I agree that it seems silly to not demonstrate the utility of a technique when trying to discuss it! I try to give examples to support my reasoning when possible. What I attempted to do with that one passage that you seemed to have taken offense to was show that I could guess at one causal cognitive chain that would have led Valentine to feel the way they did and therefore act and communicate the way they did, not that I endorse the way Kensho was written—because I did not get anything out of the original post.
Here’s a low investment attempt to point at the cause of what seems to you a verbal tic:
If you need me to write up a concrete elaboration to help you get a better idea about this, please tell me.
My intuitions on my claim related to rationality skill seem to be informed by concrete personal experience, which I haven’t yet described in length, mainly because I expected that using a simple plausible made-up example would serve as well. I apologize for not adding a “(based on experience)” in that original quote, although I guess I assumed that was deducible.
I’m specifically pointing at examples of deconfusion here, which I consider the main (and probably the only?) strand of epistemic rationality techniques. I concede that I haven’t provided you useful information about how to do it—but that isn’t something I’d like to get into right now, when I am still wrapping my mind around deconfusion.

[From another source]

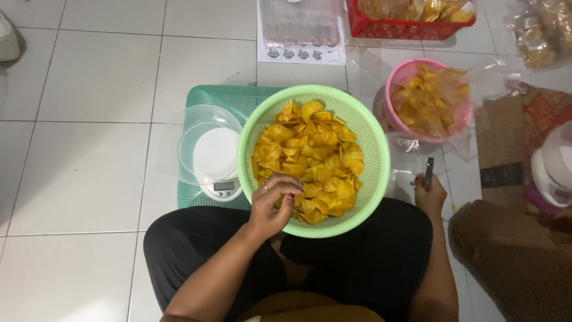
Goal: Packaging fried chips from a large colander into small plastic bags using tongs and hands
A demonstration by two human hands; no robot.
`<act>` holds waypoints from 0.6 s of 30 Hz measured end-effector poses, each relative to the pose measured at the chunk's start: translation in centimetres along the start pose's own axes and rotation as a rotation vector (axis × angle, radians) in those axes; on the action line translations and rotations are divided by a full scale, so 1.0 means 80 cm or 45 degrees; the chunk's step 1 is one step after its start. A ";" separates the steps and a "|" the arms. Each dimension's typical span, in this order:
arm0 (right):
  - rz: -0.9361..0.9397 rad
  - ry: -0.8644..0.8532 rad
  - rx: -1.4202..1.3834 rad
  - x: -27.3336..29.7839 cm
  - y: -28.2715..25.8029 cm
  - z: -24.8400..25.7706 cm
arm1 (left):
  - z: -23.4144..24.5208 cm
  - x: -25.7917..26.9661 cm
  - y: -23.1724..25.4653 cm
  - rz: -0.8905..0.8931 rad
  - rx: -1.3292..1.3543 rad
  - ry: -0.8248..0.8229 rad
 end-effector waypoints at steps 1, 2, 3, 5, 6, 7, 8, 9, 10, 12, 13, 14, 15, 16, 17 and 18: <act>-0.019 -0.029 -0.073 -0.001 0.001 0.004 | -0.001 0.001 0.000 -0.014 -0.018 0.000; -0.024 -0.024 -0.070 -0.003 0.000 0.012 | -0.002 0.002 0.000 -0.012 -0.011 -0.002; -0.034 -0.015 -0.153 -0.005 -0.001 0.018 | -0.002 0.003 0.000 -0.025 -0.018 -0.003; -0.049 -0.001 -0.236 -0.005 -0.010 0.029 | -0.002 0.003 0.002 -0.037 -0.019 -0.010; -0.010 0.010 -0.301 -0.003 -0.019 0.035 | -0.001 0.003 0.003 -0.039 -0.021 -0.011; 0.032 0.023 -0.366 -0.002 -0.029 0.041 | -0.002 0.002 0.003 -0.043 -0.023 -0.011; 0.030 0.031 -0.367 0.001 -0.037 0.047 | -0.002 0.001 0.004 -0.045 -0.016 -0.015; 0.026 0.011 -0.432 0.004 -0.045 0.052 | -0.002 0.001 0.004 -0.037 -0.026 -0.024; 0.024 -0.009 -0.496 0.007 -0.053 0.057 | -0.002 0.000 0.004 -0.029 -0.036 -0.033; 0.018 -0.038 -0.544 0.006 -0.055 0.067 | -0.001 0.004 0.003 -0.004 -0.041 -0.037; 0.016 -0.071 -0.591 0.005 -0.056 0.070 | -0.001 0.005 0.001 0.019 -0.051 -0.039; 0.016 -0.067 -0.592 0.005 -0.061 0.074 | -0.002 0.001 0.003 0.017 -0.049 -0.040; 0.026 -0.082 -0.670 0.006 -0.064 0.078 | -0.004 -0.002 0.004 0.072 -0.036 -0.076; 0.037 -0.097 -0.747 0.006 -0.068 0.083 | -0.007 -0.005 0.004 0.127 -0.023 -0.112; 0.034 -0.092 -0.751 0.012 -0.080 0.089 | -0.023 -0.011 0.005 0.125 -0.020 -0.118; 0.042 -0.105 -0.804 0.018 -0.092 0.095 | -0.044 -0.014 0.002 0.258 0.159 -0.190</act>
Point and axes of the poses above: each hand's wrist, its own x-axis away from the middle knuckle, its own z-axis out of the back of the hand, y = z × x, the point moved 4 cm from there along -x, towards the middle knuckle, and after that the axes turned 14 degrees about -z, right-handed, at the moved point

For the gravity example, the ‘upstream misconception’ is that the kid did not realize that ‘up and down’ is relative to the direction in which Earth’s gravity acts on the body, and therefore the kid tries to fit the square peg of “Okay, I see that humans have heads that point up and legs that point down” into the round hole of “Below the equator, humans are pulled upward, and humans heads are up, so humans’ heads point to the ground”.
For the AI example, the ‘upstream misconception’ can be[1] conflating the notion of intelligence with ‘human’s behavior and tendencies that I recognize as intelligence’ (and this in turn can be due to other misconceptions, such as not understanding how alien the selection process that underlies evolution is; not understanding how intelligence is not the same as saying impressive things in a social party but the ability to squeeze the probability distribution of future outcomes into a smaller space; et cetera), and then making a reasoning error that seems like anthromorphizing an AI, and concluding that the more intelligent a system would be, the more it would care about the ‘right things’ that us humans seem to care about.
The second example is a bit expensive to elaborate on, so I will not do so right now. I apologize.
Anyway, I intended to write this stuff up when I felt like I understood deconfusion enough that I could explain it to other people.
I find this plausible based on my experience with deconfusion and my current state of understanding of the skill. I do not believe I understand deconfusion well enough to communicate it to people who have an inferential distance as huge as the one between you and I, so I do not intend to try.
[1]: There are a myriad of ways you can be confused, and only one way you can be deconfused.